About the Cuyahoga River
When the United States was a new nation, the Cuyahoga marked the western frontier: beyond it, all was unclaimed land — Indian Territory. But by 1870, the river was on a frontier of a different kind: the industrial frontier. On the river’s banks arose the country’s pride and joy — a burgeoning multitude of smoking factories in a booming display of what was called progress. But, as it flowed through Akron and Cleveland, the river became a foul-smelling channel of sludge, with an oily surface that ignited with such regularity that river fires were treated as commonplace events by the locals.
After many fires, the river burned again in 1969 just as a third kind of frontier swept across the nation: an environmental frontier. And the Cuyahoga River became a landmark on this frontier too, a poster child for those trying to undo the destruction wrought by the rampant industrialization of America.
“This is a good news story, something we don’t often hear about the environment nowadays,” says Hott. “The river was a mess forty years ago but it’s getting better now due to the efforts of a coalition of organizations and businesses. For the Cuyahoga, and perhaps other rivers in America, there’s reason to hope.”
The Cuyahoga’s story is a particularly apt example for future environmental efforts, because the river can’t just be “set aside” as a pristine wilderness park — it runs right through Cleveland, after all. And, like most American rivers, the Cuyahoga has to serve widely varying needs — aesthetic and economic, practical and natural, human and animal. The challenge sounds impossible: how to maintain industrial uses of the river, encourage recreation and entertainment, and still preserve the nature in and around the river…a seemingly impossible challenge and yet one that much of our nation is facing today.
Diane Garey and Lawrence R. Hott of Florentine Films/Hott Productions produced and directed THE RETURN OF THE CUYAHOGA. The pair has received numerous honors including an Emmy, the Peabody Award, two Academy Award nominations and in January 2008, a duPont-Columbia Journalism Award.
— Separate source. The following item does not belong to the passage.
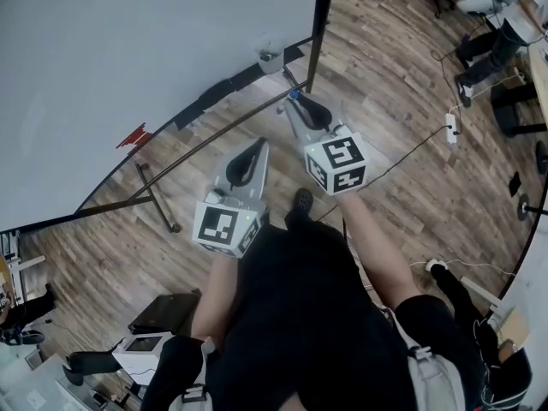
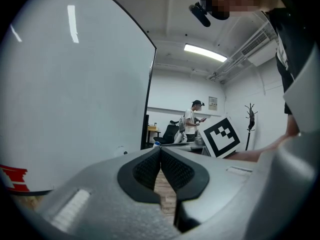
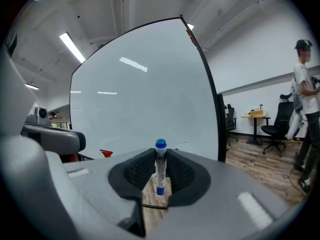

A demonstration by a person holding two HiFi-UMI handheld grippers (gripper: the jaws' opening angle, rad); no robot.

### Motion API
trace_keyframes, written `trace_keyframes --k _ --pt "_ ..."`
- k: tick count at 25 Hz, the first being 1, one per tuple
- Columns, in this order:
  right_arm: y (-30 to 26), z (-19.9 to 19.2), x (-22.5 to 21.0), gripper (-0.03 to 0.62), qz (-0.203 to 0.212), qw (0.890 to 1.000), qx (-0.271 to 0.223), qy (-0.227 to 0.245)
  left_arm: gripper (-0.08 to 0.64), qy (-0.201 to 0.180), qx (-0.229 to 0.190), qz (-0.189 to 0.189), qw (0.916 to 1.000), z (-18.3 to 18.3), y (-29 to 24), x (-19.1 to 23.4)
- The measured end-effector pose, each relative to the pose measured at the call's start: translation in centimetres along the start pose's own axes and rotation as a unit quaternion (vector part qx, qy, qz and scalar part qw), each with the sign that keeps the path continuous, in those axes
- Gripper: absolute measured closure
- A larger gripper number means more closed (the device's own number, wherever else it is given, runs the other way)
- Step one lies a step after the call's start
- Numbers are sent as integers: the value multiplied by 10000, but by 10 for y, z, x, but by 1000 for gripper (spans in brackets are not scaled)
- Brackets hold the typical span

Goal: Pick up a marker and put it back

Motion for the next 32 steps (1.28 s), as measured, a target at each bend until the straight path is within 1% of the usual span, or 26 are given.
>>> trace_keyframes --k 3,7,10,16,22,28,32 --pt "10 6 8 526 -47 9999 -101 -17 549 -30 -53 -68 10000 4 6 1" --pt "27 18 24 526 -255 9992 -293 45 549 -54 -71 -287 9995 8 17 3" --pt "45 22 45 526 -369 9986 -386 -47 549 -72 -82 -480 9988 13 33 3" --pt "83 19 96 526 -629 9969 -457 -104 549 87 -120 -737 9972 10 76 10" --pt "116 14 138 526 -1021 9933 -519 -157 549 211 -167 -1019 9944 6 111 16" --pt "133 5 169 526 -1232 9909 -514 -168 549 272 -140 -1182 9925 4 138 18" --pt "137 8 181 526 -1306 9897 -580 -82 549 252 -183 -1290 9911 7 144 19"
Point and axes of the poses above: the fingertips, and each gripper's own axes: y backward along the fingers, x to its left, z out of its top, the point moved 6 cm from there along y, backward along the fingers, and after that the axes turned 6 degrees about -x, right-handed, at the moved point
Funding for THE RETURN OF THE CUYAHOGA provided by Peter B. Lewis, The Cleveland Foundation, McDonald Hopkins, LLC, The Lubrizol Foundation, The Abington Foundation, The GAR Foundation, The George Gund Foundation, The Northeast Ohio Regional Sewer District, The Akron Community Foundation, The Ohio Humanities Council and the Davey Tree Company.
MORE RIVER IMPROVEMENT NOTES
According to the Northeast Ohio Regional Sewer District, for the first time ever, the lower Cuyahoga River has attained one of the State’s expectations for an “Exceptional” warm-water habitat, another sign of the health and vitality returning to this once polluted river.
Final results from the recent electrofishing surveys indicate that the fish community has achieved the Ohio Environmental Protection Agency’s water quality score of “Exceptional.” The index is a specific water quality indicator that ranges from very poor to exceptional.
“Exceptional”…it doesn’t get any better than that.